See also Warning section.

Drug interactions may change how your medications work or increase your risk for serious side effects. This document does not contain all possible drug interactions. Keep a list of all the products you use (including prescription/nonprescription drugs and herbal products) and share it with your doctor and pharmacist. Do not start, stop, or change the dosage of any medicines without your doctor's approval.

Some products that may interact with this drug include: certain pain medications (mixed opioid agonist-antagonists such as pentazocine, nalbuphine, butorphanol), naltrexone.

Taking MAO inhibitors with this medication may cause a serious (possibly fatal) drug interaction. Avoid taking MAO inhibitors (isocarboxazid, linezolid, methylene blue, moclobemide, phenelzine, procarbazine, rasagiline, safinamide, selegiline, tranylcypromine) during treatment with this medication. Most MAO inhibitors should also not be taken for two weeks before treatment with this medication. Ask your doctor when to start or stop taking this medication.

The risk of serotonin syndrome/toxicity increases if you are also taking other drugs that increase serotonin. Examples include street drugs such as MDMA/"ecstasy," St. John's wort, certain antidepressants (including SSRIs such as fluoxetine/paroxetine, SNRIs such as duloxetine/venlafaxine), among others.

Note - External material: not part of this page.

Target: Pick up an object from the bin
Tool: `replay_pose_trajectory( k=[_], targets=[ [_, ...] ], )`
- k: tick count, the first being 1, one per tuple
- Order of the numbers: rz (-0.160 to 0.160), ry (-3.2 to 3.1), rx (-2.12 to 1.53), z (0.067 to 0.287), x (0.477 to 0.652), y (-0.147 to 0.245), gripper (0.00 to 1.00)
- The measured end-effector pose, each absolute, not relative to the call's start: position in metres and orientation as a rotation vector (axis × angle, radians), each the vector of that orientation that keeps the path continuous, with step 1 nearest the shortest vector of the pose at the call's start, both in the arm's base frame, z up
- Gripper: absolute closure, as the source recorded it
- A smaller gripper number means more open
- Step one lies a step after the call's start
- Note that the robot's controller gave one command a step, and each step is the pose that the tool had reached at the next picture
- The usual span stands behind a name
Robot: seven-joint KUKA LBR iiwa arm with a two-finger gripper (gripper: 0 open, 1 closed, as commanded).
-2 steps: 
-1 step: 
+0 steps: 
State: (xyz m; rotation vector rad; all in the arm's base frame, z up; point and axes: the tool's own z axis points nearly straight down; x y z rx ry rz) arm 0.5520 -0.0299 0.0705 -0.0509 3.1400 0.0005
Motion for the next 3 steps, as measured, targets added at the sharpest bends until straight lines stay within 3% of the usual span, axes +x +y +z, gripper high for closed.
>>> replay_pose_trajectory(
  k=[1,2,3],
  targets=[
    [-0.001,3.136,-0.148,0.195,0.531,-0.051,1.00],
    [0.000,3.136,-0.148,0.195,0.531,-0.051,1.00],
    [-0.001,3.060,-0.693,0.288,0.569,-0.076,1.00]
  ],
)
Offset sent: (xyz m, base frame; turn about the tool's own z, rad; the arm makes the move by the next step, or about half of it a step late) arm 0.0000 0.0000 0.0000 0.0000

The risk of serotonin syndrome/toxicity may be more likely when you start or increase the dose of these drugs.

Other medications can affect the removal of tramadol from your body, which may affect how tramadol works. Examples include quinidine, azole antifungals (such as itraconazole), HIV drugs (such as ritonavir), macrolide antibiotics (such as erythromycin), rifamycins (such as rifampin), drugs used to treat seizures (such as carbamazepine), among others.

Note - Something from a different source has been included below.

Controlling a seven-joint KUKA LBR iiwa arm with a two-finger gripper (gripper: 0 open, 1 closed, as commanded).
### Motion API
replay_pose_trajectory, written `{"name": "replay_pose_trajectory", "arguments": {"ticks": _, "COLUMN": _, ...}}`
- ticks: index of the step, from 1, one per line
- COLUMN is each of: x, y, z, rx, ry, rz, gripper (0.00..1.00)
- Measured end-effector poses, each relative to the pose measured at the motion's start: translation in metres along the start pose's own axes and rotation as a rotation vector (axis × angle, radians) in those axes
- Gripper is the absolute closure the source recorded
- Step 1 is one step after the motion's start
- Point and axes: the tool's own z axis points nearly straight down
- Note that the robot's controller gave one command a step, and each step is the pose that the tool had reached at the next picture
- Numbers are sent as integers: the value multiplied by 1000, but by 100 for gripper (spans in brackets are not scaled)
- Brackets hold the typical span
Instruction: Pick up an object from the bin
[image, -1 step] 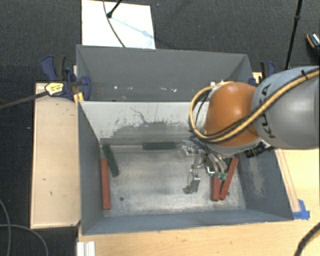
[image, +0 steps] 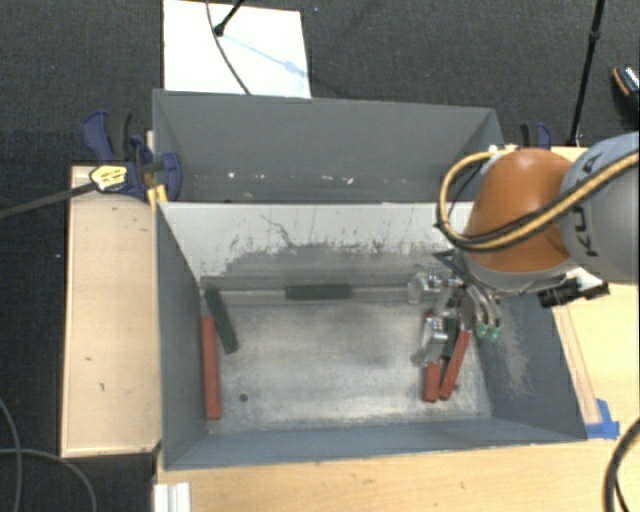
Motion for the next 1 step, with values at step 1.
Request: {"name": "replay_pose_trajectory", "arguments": {"ticks": 1, "x": 44, "y": -69, "z": 72, "rx": -2, "ry": 8, "rz": -369, "gripper": 0}}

The risk of serious side effects (such as slow/shallow breathing, severe drowsiness/dizziness) may be increased if this medication is taken with other products that may also cause drowsiness or breathing problems. Tell your doctor or pharmacist if you are taking other products such as other opioid pain or cough relievers (such as codeine, hydrocodone), alcohol, marijuana (cannabis), drugs for sleep or anxiety (such as alprazolam, lorazepam, zolpidem), muscle relaxants (such as carisoprodol, cyclobenzaprine), or antihistamines (such as cetirizine, diphenhydramine).

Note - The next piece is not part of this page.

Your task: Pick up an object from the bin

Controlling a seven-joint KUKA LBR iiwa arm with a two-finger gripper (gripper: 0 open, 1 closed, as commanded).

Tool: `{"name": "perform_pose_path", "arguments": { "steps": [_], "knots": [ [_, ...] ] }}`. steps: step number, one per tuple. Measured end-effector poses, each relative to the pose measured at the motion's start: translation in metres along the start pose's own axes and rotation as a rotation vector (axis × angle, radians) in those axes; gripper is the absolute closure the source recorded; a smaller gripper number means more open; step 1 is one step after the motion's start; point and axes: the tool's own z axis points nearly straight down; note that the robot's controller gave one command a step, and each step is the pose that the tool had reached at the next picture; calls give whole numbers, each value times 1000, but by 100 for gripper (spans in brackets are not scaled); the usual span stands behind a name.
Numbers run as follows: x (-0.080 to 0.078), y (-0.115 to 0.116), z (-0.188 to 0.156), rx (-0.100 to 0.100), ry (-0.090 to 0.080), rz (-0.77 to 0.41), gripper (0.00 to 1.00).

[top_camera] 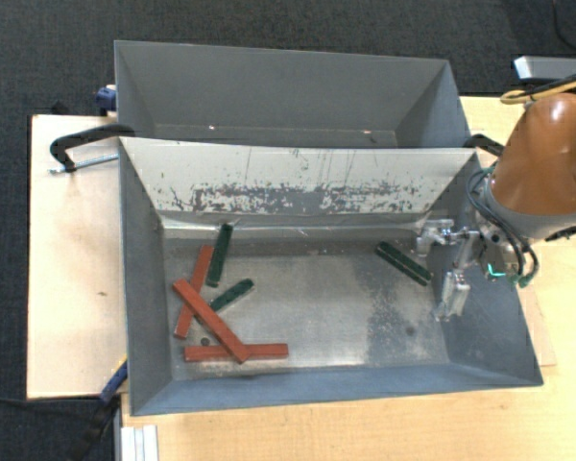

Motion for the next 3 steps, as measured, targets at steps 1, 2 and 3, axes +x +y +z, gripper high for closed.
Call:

Check the labels on all your medicines (such as allergy or cough-and-cold products) because they may contain ingredients that cause drowsiness. Ask your pharmacist about using those products safely.

This medication may interfere with certain laboratory tests (including amylase/lipase levels), possibly causing false test results. Make sure laboratory personnel and all your doctors know you use this drug.